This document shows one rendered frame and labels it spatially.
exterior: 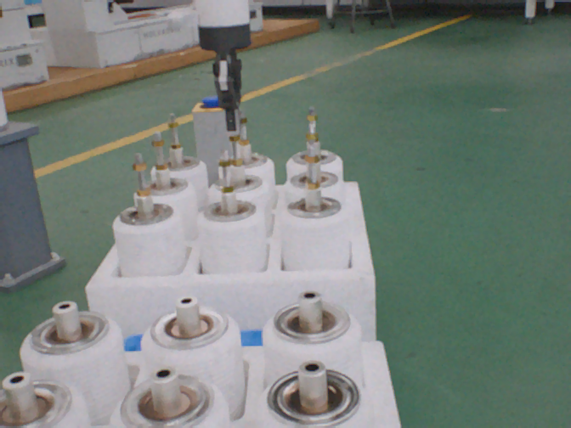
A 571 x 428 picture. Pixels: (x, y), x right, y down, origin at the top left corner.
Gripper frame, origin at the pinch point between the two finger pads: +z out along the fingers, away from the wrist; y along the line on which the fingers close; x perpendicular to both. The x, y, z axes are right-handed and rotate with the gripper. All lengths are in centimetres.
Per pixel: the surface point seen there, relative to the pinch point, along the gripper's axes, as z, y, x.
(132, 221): 9.9, -14.7, 12.9
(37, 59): 17, 208, 114
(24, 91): 28, 190, 115
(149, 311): 21.3, -19.5, 11.1
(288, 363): 11.8, -46.8, -9.4
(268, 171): 11.1, 9.1, -4.1
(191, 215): 14.3, -2.0, 7.4
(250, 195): 10.7, -4.1, -2.3
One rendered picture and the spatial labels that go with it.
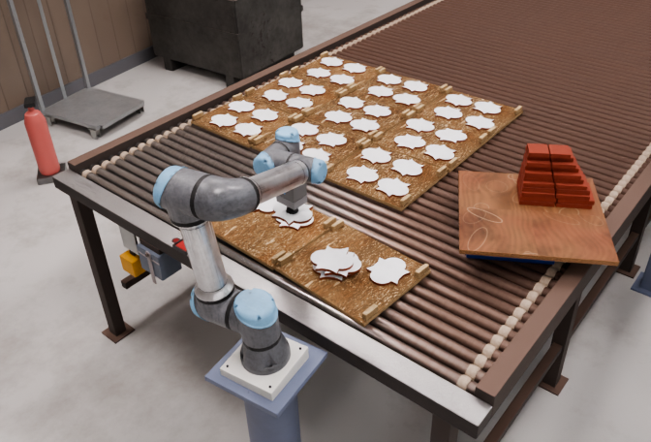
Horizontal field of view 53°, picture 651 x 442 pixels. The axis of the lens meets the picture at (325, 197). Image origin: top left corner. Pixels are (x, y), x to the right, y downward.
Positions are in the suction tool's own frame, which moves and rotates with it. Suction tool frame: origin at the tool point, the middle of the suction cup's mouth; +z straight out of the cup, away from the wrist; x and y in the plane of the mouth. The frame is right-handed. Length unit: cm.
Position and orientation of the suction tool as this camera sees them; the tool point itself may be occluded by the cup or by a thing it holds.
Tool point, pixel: (293, 212)
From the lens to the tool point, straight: 221.0
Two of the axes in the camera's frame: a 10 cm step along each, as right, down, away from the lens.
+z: 0.3, 8.3, 5.6
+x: -6.7, 4.3, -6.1
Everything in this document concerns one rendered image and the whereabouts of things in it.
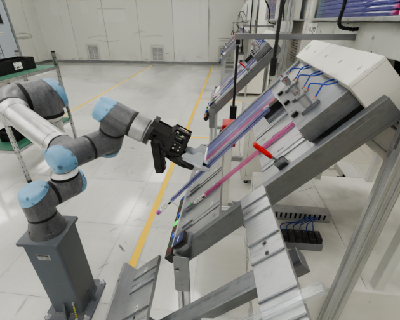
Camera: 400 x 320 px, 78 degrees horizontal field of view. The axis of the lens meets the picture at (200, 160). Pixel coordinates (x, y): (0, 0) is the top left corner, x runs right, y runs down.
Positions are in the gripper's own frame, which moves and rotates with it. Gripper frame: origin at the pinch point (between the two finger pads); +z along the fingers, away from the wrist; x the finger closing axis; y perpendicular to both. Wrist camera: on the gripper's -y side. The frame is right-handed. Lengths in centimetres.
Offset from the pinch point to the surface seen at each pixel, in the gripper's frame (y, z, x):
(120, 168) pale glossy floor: -136, -46, 152
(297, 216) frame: -13, 50, 21
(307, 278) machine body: -16, 49, -7
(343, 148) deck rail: 27.1, 22.8, -9.9
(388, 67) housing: 44.7, 18.7, -7.9
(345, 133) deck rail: 30.3, 20.4, -9.9
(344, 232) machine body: -7, 67, 16
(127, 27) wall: -147, -318, 870
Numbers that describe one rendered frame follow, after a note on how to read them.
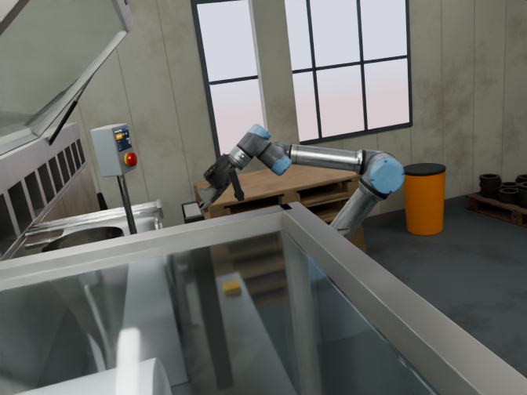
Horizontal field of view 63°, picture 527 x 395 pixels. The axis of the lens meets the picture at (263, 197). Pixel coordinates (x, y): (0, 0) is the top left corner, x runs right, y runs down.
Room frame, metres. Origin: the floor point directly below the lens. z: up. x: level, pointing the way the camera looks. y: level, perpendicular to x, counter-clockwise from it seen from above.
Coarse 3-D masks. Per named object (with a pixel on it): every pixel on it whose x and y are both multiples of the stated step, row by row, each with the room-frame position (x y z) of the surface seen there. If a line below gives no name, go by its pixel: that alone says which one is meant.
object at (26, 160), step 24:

━━━

EXERCISE REQUIREMENTS ▸ Output the lines above between the one holding "(307, 278) machine body: -16, 49, -7" and the one holding "Numbers that describe", inclusive, with nothing before or after them.

EXERCISE ANSWER ▸
(307, 278) machine body: -16, 49, -7
(343, 148) deck rail: 27.1, 22.8, -9.9
(388, 67) housing: 44.7, 18.7, -7.9
(345, 133) deck rail: 30.3, 20.4, -9.9
(344, 232) machine body: -7, 67, 16
(127, 27) wall: -147, -318, 870
Numbers that describe one rendered frame follow, after a note on how to read them.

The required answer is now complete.